Similarly, this simulation does not directly account for the possibility of swinging at pitch outside the strikezone. In this simulation, if a pitch is not a strike, it is always recorded as a ball. This admittedly inflates the probability of a walk. On the other hand, the outcomes of Ohtani swinging at balls are incorporated into the strikes/batted ball events given the pitch is 'in the strikezone'. Swinging at pitches outside the strikezone increases the probability of swinging strikes and weak contact. Rather than handle these two flaws separately, this simulation simply leaves them to roughly balance each other out. It is not an ideal solution, but is a side-effect of the simplification of an at-bat.


## Future Work

In the future, I would like to include data from 2022 in this simulation. Doing so would incorporated more recent data and would add in the Sinker, which Ohtani began throwing during the 2022 season. Including the 2022 season in addition to the 2021 year might make the simulation more accurate, but I would also be interested in how the results would compare between just running the simulation on 2021 data vs just running it on 2022 data.

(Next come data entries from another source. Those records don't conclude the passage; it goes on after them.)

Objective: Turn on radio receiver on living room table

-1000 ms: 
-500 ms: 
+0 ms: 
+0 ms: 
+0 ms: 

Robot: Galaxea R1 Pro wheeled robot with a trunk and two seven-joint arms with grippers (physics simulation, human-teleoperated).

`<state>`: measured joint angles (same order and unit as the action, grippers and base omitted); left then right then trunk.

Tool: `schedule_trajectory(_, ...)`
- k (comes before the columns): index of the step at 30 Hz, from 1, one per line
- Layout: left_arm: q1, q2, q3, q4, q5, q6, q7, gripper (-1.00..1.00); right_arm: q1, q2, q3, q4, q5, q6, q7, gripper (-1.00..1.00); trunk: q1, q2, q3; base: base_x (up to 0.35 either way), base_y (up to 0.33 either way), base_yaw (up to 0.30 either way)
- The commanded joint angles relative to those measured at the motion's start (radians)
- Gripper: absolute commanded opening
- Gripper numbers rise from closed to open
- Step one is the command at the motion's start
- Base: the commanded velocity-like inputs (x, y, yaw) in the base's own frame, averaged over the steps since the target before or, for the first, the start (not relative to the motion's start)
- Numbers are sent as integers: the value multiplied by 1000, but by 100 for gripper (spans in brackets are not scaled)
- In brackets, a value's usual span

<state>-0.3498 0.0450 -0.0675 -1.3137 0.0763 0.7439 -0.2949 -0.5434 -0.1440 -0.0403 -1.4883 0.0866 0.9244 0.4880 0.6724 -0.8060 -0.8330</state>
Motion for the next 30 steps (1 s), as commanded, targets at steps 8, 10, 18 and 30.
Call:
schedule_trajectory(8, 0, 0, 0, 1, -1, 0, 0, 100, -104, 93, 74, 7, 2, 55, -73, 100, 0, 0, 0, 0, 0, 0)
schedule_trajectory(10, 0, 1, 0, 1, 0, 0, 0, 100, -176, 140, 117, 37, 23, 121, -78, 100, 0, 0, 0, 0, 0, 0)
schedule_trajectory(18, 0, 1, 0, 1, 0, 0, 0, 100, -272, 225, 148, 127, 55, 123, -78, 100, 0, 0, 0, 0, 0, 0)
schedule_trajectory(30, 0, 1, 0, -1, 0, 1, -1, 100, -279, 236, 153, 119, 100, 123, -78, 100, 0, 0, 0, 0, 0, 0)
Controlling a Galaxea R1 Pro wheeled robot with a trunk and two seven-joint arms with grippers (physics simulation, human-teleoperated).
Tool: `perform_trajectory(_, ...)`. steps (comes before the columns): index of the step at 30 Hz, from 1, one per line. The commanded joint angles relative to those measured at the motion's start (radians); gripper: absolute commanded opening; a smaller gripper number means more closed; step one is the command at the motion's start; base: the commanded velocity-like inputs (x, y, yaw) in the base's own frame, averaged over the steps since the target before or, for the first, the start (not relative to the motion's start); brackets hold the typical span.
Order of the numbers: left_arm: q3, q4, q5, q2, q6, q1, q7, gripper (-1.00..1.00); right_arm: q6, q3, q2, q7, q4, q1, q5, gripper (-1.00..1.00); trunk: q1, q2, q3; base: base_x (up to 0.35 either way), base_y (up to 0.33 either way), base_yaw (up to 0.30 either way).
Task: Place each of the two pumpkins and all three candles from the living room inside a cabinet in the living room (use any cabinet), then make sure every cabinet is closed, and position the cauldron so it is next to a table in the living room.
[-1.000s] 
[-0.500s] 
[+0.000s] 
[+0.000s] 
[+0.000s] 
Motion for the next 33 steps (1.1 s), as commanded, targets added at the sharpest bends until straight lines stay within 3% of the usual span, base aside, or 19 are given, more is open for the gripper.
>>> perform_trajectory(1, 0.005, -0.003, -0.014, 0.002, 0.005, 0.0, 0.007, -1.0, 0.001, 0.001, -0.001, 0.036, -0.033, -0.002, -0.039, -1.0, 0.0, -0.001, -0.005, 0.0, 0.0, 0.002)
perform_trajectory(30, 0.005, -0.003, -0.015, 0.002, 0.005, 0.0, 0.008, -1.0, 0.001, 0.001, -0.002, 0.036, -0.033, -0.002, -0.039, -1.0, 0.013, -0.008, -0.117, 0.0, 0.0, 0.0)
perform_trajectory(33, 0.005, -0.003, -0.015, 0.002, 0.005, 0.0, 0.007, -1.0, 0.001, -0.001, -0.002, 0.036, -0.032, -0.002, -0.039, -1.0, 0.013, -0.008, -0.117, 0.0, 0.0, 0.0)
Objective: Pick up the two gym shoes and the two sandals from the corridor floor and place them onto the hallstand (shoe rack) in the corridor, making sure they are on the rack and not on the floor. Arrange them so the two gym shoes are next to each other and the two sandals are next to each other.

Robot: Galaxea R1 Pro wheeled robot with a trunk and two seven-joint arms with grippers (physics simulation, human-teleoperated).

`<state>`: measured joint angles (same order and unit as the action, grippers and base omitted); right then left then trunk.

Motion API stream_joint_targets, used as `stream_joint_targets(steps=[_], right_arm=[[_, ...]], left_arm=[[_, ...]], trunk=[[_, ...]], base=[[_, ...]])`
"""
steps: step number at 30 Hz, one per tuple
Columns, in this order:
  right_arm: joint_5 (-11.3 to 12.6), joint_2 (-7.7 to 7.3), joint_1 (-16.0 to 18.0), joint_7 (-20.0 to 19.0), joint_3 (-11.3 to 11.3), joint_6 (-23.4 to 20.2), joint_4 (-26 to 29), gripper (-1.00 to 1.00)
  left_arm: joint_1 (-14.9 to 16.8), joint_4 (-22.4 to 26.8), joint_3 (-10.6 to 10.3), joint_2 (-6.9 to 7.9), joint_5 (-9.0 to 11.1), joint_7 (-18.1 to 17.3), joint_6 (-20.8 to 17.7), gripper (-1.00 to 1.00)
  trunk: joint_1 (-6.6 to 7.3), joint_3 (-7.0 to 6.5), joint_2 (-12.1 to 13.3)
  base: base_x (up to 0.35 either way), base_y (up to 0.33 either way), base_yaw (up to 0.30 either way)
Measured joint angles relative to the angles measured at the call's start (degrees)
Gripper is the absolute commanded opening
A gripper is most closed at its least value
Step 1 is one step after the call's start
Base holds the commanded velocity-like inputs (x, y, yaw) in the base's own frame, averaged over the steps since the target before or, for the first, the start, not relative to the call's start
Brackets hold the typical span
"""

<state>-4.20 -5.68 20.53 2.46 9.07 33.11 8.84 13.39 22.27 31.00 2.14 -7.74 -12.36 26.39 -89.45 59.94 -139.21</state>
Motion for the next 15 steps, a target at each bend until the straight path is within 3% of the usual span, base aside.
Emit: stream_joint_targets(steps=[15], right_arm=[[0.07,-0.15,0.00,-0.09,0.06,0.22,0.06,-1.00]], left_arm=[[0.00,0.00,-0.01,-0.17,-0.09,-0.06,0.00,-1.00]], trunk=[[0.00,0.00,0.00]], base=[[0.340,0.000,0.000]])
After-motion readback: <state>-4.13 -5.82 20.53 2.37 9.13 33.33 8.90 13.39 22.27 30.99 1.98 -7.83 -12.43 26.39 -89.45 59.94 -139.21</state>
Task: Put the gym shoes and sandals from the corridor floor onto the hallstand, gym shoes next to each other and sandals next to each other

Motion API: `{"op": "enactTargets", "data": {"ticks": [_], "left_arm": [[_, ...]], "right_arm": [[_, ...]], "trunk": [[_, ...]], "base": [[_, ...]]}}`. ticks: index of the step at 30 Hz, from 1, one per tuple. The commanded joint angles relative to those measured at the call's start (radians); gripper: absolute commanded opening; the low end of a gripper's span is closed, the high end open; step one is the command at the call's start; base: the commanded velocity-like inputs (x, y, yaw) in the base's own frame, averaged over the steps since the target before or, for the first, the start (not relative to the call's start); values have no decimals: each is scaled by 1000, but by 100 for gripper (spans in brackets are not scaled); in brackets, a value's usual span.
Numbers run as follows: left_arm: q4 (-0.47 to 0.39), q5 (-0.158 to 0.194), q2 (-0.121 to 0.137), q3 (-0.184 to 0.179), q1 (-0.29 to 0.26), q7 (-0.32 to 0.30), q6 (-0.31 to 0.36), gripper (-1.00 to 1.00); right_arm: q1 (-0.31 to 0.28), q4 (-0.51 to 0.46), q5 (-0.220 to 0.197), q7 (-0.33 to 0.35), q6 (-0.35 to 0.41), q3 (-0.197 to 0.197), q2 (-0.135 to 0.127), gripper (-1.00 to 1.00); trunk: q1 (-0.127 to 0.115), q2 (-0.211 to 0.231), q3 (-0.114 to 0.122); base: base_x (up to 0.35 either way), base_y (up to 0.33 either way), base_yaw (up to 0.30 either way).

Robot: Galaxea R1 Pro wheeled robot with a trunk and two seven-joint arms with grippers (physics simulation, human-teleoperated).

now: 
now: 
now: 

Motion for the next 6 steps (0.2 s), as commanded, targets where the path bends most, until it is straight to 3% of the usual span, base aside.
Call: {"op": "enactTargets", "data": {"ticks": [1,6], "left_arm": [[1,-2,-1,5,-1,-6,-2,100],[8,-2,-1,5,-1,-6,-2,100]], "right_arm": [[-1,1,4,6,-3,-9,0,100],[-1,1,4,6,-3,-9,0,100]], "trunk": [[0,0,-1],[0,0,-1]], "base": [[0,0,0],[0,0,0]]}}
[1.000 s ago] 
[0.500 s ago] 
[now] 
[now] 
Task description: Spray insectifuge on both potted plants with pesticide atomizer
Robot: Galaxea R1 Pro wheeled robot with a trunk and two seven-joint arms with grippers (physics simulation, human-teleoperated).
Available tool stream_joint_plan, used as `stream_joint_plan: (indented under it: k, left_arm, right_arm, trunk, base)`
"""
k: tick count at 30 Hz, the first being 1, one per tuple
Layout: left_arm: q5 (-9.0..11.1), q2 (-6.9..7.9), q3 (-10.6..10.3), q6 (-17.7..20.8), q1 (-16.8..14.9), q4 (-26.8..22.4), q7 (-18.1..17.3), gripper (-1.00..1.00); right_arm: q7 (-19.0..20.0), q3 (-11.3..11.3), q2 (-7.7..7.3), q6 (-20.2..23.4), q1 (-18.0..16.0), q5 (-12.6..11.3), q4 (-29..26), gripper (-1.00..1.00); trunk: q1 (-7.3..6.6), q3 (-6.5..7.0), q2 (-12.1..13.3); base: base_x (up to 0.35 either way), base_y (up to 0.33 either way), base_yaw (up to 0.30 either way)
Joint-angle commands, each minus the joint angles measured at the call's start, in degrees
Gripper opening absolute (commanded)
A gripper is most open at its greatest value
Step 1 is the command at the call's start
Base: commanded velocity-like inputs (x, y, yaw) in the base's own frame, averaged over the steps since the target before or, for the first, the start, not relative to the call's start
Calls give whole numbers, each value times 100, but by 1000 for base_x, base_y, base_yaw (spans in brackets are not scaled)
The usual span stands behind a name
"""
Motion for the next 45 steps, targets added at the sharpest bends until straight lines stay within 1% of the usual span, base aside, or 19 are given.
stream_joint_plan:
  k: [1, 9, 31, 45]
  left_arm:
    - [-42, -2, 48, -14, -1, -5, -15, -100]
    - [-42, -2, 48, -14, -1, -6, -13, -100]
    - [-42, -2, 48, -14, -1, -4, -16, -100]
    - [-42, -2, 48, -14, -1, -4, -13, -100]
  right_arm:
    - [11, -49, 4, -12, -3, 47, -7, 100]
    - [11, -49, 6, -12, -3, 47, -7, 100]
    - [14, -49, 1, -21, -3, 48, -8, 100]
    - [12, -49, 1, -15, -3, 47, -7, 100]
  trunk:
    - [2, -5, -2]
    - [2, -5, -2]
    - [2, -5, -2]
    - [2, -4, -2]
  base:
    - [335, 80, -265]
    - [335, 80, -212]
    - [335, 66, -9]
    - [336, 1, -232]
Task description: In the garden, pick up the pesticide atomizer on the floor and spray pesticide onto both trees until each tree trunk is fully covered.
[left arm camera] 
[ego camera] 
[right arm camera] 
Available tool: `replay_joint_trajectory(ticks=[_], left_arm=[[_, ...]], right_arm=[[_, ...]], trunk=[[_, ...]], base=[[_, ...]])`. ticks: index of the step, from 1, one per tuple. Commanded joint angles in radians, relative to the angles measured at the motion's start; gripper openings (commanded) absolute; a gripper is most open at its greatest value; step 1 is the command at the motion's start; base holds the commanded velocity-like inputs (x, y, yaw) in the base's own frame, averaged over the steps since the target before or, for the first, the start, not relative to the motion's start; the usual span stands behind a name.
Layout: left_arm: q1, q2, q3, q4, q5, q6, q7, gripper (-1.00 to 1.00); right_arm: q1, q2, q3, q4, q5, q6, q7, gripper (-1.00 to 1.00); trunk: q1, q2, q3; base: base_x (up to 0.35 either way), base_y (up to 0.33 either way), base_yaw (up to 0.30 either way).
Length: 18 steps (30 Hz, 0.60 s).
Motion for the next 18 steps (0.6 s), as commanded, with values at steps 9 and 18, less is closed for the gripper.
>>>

I would also like to spend more time better accounting for many of the simplifications made such as how I accounted for swinging at pitches outside the strikezone, hit by pitches, etc.

Additionally, I think it would be interesting to adjust the code to simulate other stats like wOBA, weighting for different at-bat outcomes. Also, it might be interesting expand this simulation to the inning or game level where I could simulate the expected runs that a team of all Ohtani batters might earn against Ohtani as a pitcher.